> [WHAT YOU SHOULD DO] Once you reach the line that holds "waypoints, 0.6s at" in the listing below, output it and every line after it through the line that holds "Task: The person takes", word for word.

> [GIVEN DATA]
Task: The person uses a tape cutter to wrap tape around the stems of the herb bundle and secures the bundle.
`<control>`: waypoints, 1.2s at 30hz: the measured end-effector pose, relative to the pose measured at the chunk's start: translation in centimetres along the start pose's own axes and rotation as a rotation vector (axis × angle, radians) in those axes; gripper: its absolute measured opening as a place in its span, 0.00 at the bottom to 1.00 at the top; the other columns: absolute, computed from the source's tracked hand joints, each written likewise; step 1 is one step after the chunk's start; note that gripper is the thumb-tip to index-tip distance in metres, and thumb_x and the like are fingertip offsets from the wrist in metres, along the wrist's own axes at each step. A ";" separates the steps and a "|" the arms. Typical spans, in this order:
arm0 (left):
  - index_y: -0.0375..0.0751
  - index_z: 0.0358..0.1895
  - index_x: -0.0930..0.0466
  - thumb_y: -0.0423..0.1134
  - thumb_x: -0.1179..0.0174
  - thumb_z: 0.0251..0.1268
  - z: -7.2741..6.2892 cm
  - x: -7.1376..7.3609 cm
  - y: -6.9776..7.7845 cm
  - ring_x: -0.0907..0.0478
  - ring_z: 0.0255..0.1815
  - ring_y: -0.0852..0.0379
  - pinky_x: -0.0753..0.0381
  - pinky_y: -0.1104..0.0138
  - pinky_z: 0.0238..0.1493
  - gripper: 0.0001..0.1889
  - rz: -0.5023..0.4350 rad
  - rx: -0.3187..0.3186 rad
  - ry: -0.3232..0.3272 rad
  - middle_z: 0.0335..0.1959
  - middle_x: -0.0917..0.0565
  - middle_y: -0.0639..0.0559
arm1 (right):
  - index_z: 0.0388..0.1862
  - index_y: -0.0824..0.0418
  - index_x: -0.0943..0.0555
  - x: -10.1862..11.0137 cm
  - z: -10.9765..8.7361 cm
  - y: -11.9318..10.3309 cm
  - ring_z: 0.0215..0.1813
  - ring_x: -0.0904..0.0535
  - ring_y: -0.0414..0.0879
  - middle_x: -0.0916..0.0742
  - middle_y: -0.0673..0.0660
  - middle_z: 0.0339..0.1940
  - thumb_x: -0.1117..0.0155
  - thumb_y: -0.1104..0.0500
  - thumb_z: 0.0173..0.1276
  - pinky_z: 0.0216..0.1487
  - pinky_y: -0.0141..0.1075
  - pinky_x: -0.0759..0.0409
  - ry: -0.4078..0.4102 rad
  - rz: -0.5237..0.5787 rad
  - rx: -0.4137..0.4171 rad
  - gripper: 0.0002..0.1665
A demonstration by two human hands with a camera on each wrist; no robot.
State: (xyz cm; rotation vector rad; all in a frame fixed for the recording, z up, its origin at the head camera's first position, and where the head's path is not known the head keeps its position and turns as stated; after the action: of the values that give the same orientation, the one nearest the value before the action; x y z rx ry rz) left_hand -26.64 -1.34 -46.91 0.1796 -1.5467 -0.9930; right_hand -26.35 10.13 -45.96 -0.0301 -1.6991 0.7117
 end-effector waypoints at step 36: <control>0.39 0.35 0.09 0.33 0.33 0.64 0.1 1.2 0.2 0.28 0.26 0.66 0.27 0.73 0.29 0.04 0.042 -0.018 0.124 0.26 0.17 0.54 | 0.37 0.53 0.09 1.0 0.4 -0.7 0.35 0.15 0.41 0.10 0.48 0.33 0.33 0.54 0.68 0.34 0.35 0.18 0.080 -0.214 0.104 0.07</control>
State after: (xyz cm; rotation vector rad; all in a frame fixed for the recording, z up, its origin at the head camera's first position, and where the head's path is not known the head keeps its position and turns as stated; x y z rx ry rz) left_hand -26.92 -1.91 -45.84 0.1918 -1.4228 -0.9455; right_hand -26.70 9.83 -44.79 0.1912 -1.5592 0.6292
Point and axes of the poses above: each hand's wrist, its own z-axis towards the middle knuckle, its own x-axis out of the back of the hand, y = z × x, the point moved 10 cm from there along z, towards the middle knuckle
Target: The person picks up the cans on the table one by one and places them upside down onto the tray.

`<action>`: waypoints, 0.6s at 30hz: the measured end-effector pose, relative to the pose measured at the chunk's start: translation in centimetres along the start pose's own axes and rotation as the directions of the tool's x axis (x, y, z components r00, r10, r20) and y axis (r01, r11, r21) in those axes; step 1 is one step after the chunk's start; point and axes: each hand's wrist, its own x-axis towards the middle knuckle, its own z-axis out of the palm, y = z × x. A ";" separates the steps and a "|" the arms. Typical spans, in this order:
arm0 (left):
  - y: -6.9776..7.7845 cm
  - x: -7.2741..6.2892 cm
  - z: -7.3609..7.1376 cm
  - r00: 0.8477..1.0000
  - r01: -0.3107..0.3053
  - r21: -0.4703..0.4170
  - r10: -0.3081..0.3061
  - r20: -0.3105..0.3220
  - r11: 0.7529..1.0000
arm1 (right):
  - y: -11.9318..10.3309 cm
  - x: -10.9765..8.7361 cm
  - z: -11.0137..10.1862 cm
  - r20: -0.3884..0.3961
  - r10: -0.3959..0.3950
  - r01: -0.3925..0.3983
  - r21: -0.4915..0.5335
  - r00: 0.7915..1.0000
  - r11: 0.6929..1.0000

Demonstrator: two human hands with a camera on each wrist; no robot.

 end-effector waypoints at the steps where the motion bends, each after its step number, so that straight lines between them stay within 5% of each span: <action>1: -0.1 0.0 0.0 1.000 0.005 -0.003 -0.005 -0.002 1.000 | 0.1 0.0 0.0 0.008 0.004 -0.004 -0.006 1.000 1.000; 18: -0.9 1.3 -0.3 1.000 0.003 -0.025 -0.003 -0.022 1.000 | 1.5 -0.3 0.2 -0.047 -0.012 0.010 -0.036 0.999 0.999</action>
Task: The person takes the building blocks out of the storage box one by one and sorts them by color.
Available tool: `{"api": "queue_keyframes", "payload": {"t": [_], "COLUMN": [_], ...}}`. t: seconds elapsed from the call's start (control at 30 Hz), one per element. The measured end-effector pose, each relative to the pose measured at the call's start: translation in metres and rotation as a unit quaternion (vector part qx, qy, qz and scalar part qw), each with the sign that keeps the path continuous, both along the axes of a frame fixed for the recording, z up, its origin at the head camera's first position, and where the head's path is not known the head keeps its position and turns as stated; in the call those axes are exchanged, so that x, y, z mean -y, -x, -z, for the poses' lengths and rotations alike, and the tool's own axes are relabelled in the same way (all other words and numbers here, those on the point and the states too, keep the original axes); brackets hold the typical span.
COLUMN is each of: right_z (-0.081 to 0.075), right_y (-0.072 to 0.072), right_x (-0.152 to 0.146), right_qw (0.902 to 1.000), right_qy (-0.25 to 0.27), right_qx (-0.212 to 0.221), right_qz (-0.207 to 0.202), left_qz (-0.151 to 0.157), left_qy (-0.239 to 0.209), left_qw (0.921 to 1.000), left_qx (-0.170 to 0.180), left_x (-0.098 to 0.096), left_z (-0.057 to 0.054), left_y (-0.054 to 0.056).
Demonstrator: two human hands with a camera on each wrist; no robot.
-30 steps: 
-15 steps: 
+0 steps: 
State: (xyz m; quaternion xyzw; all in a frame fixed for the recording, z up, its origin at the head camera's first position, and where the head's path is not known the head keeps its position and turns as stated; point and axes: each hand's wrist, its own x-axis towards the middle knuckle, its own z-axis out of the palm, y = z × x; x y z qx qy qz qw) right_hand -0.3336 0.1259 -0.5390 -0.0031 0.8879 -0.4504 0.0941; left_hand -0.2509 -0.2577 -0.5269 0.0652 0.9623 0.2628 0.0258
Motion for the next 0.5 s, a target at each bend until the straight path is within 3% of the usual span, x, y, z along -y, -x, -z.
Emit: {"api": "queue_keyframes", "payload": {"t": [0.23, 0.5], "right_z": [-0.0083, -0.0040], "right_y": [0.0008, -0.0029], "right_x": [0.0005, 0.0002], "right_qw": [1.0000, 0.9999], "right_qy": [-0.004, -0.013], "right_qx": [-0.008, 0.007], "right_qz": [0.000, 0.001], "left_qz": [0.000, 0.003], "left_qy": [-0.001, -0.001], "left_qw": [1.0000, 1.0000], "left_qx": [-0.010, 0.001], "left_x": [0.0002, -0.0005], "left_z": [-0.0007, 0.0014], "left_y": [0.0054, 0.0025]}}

> [ANSWER TO THIS EXERCISE]
`<action>`: waypoints, 0.6s at 30hz: the measured end-effector pose, relative to the pose measured at the chunk's start: translation in centimetres along the start pose's own axes and rotation as the directions of the tool's x axis (x, y, z components r00, r10, r20) and y axis (r01, r11, r21) in those axes; step 1 is one step after the chunk's start; point and axes: each hand's wrist, its own x-axis towards the middle knuckle, its own z-axis out of the palm, y = z × x. A ";" separates the steps and a "|" the arms. Typical spans, in this order:
arm0 (left):
  - y: -6.9776..7.7845 cm
  - x: -7.2741..6.2892 cm
  - z: -7.3609..7.1376 cm
  - r00: 0.8477..1.0000
  - r01: -0.3107..0.3053
  - r21: -0.4703..0.4170
  - r10: -0.3081..0.3061
  - r20: -0.3105..0.3220
  - r11: 0.7529..1.0000
arm1 (right):
  - y: -11.9318..10.3309 cm
  - x: -10.9765..8.7361 cm
  - z: -11.0137..10.1862 cm
  - r20: -0.3884..0.3961
  - r10: -0.3959..0.3950
  - r01: -0.3925..0.3983
  - r21: -0.4915..0.5335
  - r00: 0.7915..1.0000
  - r11: 0.6929..1.0000

Demonstrator: two human hands with a camera on each wrist; no robot.

 end-effector waypoints at the steps where the motion bends, each after its step number, so that straight lines between them stay within 5% of each span: <action>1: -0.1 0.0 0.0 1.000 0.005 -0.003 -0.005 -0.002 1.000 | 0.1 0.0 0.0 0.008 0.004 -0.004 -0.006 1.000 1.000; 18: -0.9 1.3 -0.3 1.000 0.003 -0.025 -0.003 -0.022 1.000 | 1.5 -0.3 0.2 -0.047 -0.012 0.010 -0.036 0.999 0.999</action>
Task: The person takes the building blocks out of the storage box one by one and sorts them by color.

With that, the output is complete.